In exact form, set down only those lines of the material that run from its first line to the line with "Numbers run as", inclusive.

Source data: Begin

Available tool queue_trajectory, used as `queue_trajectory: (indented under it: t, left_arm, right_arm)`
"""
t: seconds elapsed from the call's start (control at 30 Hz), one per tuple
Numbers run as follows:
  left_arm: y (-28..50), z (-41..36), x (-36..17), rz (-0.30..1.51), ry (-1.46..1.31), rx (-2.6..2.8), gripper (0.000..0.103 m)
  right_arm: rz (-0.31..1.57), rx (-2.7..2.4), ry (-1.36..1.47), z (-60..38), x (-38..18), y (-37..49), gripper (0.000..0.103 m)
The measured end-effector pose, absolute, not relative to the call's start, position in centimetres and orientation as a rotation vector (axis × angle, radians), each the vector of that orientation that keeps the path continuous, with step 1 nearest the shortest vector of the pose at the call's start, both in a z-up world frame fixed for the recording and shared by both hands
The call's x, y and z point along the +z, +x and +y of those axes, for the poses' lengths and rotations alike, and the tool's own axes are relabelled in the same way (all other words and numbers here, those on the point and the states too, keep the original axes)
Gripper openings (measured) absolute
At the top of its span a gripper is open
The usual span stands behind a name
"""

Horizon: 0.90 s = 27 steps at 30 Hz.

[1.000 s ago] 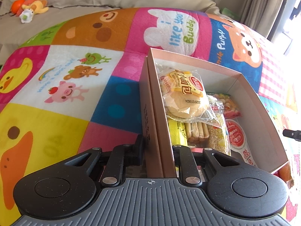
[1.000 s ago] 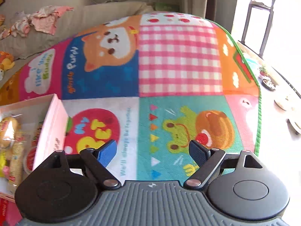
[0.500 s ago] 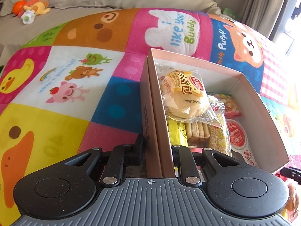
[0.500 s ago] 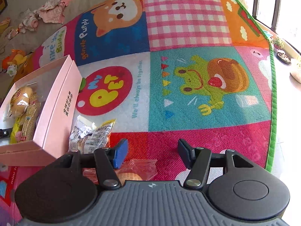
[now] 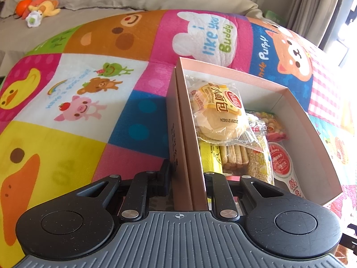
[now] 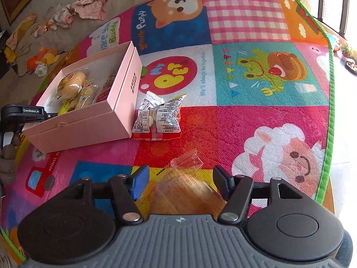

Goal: Organize objects
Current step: 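Grasp the wrapped round cake packet with the right tool, then carry the cake packet over the box and lower it inside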

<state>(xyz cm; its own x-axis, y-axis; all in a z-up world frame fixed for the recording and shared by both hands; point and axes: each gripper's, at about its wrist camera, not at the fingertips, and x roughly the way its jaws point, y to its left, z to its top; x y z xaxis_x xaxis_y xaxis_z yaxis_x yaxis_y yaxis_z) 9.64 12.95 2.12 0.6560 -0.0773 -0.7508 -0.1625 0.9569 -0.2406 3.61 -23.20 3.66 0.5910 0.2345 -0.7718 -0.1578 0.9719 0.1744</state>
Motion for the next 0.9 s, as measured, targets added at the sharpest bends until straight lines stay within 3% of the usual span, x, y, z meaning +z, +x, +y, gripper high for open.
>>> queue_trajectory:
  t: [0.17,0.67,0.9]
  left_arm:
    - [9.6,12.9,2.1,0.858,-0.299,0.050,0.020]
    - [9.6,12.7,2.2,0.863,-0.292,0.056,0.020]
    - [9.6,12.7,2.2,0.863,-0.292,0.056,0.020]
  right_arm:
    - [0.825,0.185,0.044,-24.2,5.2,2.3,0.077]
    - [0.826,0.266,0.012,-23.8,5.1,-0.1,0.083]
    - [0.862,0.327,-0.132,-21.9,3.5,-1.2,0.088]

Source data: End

# [Solution to this exercise]
Available tool queue_trajectory, used as `queue_trajectory: (indented under it: t, left_arm, right_arm)`
"""
t: seconds elapsed from the call's start (control at 30 Hz), one per tuple
Numbers run as follows:

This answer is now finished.